▶ _What is required_:
I would like you to transcribe all of the data exactly.

::: Information shown

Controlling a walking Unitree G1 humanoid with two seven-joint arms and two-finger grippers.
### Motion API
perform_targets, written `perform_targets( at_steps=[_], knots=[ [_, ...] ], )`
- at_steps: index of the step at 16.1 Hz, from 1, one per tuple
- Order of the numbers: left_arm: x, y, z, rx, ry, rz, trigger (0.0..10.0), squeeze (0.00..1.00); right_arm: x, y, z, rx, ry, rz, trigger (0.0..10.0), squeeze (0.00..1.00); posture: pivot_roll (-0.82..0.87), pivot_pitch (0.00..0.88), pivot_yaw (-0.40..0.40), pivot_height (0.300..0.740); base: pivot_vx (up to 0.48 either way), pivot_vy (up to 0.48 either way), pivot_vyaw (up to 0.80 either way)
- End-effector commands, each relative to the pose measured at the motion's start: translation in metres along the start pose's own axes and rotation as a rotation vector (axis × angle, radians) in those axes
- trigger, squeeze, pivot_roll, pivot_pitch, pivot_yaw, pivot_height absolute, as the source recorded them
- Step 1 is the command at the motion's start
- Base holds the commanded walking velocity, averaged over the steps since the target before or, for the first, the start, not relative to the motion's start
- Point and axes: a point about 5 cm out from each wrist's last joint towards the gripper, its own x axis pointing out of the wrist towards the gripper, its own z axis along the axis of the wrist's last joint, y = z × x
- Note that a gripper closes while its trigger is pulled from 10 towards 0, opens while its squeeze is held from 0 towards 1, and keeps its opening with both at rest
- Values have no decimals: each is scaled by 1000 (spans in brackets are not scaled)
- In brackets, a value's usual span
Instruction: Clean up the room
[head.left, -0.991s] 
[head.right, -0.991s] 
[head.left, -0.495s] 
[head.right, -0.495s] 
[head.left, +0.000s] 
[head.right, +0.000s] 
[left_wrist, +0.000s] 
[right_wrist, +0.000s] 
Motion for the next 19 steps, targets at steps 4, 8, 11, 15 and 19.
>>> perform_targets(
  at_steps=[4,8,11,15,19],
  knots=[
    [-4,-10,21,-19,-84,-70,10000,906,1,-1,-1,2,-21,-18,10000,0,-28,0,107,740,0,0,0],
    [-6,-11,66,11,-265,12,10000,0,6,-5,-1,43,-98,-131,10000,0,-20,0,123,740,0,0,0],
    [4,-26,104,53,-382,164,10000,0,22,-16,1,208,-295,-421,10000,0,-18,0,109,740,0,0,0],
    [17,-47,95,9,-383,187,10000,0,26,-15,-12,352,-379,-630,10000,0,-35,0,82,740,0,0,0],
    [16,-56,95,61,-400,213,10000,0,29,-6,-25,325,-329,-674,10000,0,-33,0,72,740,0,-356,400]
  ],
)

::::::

▶ _Exercise response_:
Controlling a walking Unitree G1 humanoid with two seven-joint arms and two-finger grippers.
### Motion API
perform_targets, written `perform_targets( at_steps=[_], knots=[ [_, ...] ], )`
- at_steps: index of the step at 16.1 Hz, from 1, one per tuple
- Order of the numbers: left_arm: x, y, z, rx, ry, rz, trigger (0.0..10.0), squeeze (0.00..1.00); right_arm: x, y, z, rx, ry, rz, trigger (0.0..10.0), squeeze (0.00..1.00); posture: pivot_roll (-0.82..0.87), pivot_pitch (0.00..0.88), pivot_yaw (-0.40..0.40), pivot_height (0.300..0.740); base: pivot_vx (up to 0.48 either way), pivot_vy (up to 0.48 either way), pivot_vyaw (up to 0.80 either way)
- End-effector commands, each relative to the pose measured at the motion's start: translation in metres along the start pose's own axes and rotation as a rotation vector (axis × angle, radians) in those axes
- trigger, squeeze, pivot_roll, pivot_pitch, pivot_yaw, pivot_height absolute, as the source recorded them
- Step 1 is the command at the motion's start
- Base holds the commanded walking velocity, averaged over the steps since the target before or, for the first, the start, not relative to the motion's start
- Point and axes: a point about 5 cm out from each wrist's last joint towards the gripper, its own x axis pointing out of the wrist towards the gripper, its own z axis along the axis of the wrist's last joint, y = z × x
- Note that a gripper closes while its trigger is pulled from 10 towards 0, opens while its squeeze is held from 0 towards 1, and keeps its opening with both at rest
- Values have no decimals: each is scaled by 1000 (spans in brackets are not scaled)
- In brackets, a value's usual span
Instruction: Clean up the room
[head.left, -0.991s] 
[head.right, -0.991s] 
[head.left, -0.495s] 
[head.right, -0.495s] 
[head.left, +0.000s] 
[head.right, +0.000s] 
[left_wrist, +0.000s] 
[right_wrist, +0.000s] 
Motion for the next 19 steps, targets at steps 4, 8, 11, 15 and 19.
>>> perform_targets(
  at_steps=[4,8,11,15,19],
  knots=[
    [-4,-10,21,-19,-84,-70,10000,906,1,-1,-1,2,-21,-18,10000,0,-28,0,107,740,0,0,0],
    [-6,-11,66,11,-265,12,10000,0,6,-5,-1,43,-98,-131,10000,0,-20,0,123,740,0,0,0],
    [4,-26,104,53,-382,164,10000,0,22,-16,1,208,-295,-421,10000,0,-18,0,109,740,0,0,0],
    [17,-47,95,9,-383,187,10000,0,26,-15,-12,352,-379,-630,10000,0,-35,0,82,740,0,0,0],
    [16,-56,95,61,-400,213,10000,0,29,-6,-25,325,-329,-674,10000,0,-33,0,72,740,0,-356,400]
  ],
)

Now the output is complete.